Is There a Silent Paw Problem Affecting Your Cat?

Is There a Silent Paw Problem Affecting Your Cat?

STORY AT-A-GLANCE

  • Pillow foot, or feline plasma cell pododermatitis (PCP) is a skin disease that affects the paw pads in cats; there may be a link between feline immunodeficiency virus (FIV) and PCP since about 50% of cats with pillow foot are FIV-positive
  • Cats with pillow foot have swollen, smooth paw pads that can ulcerate, resulting in sores and limping or lameness
  • An early, accurate diagnosis is necessary in order to give cats with PCP the best chance at resolving the condition; unfortunately, the problem can recur, requiring long-term management
  • Conventional treatment involves oral immunomodulators to address the immune response, and corticosteroids to address inflammation; rarely, surgery to remove pad tissue is required

A cat’s paws perform a variety of essential daily functions, such as cushioning, regulating body temperature through sweat glands, and providing traction so kitty can grip surfaces as he climbs, jumps, or runs. Paw pads also serve as a barometer of a cat’s health, since changes in the look or feel of them can signal an underlying health issue.

Pillow foot, or feline plasma cell pododermatitis (PCP) is a relatively rare skin disease that affects the paw pads in cats. Plasma cells are a type of white blood cell activated in response to an infection or an inflammatory process. The plasma cells produce secretions that build up in the paw pad, causing swelling that resembles a pillow.

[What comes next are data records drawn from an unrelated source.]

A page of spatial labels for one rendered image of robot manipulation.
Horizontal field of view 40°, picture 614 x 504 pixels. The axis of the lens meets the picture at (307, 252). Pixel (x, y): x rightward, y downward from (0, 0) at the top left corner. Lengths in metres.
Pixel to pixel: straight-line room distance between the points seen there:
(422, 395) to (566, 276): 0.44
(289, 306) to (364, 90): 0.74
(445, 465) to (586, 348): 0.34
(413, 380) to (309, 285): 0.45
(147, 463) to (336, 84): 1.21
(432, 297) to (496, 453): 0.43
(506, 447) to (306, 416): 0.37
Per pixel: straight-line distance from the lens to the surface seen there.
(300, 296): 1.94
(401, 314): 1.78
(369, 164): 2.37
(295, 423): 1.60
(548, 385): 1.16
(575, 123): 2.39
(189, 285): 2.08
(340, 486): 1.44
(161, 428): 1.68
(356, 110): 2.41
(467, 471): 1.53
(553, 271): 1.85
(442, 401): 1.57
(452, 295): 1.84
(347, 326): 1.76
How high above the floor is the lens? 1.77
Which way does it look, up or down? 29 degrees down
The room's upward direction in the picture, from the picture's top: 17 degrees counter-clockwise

It appears there’s an immunological basis for PCP, but a cause for the immunologic problem has yet to be uncovered. According to veterinary dermatologist Dr. Wendy Brooks, some studies have found a link between pillow foot and feline immunodeficiency virus (FIV) infection, so it’s important to screen affected cats for FIV.1

As Brooks explains, exactly what the link is between the two conditions is unclear, but approximately 50% of cats with PCP are FIV-positive. In addition, other cats have responded to a food allergy diet trial, which suggests allergy may be involved in some cases. “It may well be that many factors can be involved in creating this disease,” she says.

Symptoms of Pillow Foot

Cats with PCP have paw pads on multiple feet that:2

  • Are swollen or puffy, and smooth
  • Aren’t ulcerated initially, but have deep fissure lines
  • Are deep pink or purple in color with multiple white striations
  • May indent in response to pressure, then become puffy when pressure is removed
  • Eventually may break open (ulcerate), resulting in limping or lameness

Rarely, the following symptoms are also present as a result of the increased number of plasma cells being generated in the body:

  • Swelling at the bridge of the nose
  • Upper respiratory tract infection
  • Inflammation of gum tissue and the lining of the mouth (stomatitis)
  • Glomerulonephritis (inflammation and dysfunction of the capillaries in the kidneys)
  • Eosinophilic granuloma (a mass or nodular lesion containing white blood cells called eosinophils, usually found on the back of the thighs, on the face, or in the mouth)

Diagnosing Pillow Foot

Most cats with PCP seem to feel fine aside from paw pad discomfort, so often the condition isn’t noticed immediately.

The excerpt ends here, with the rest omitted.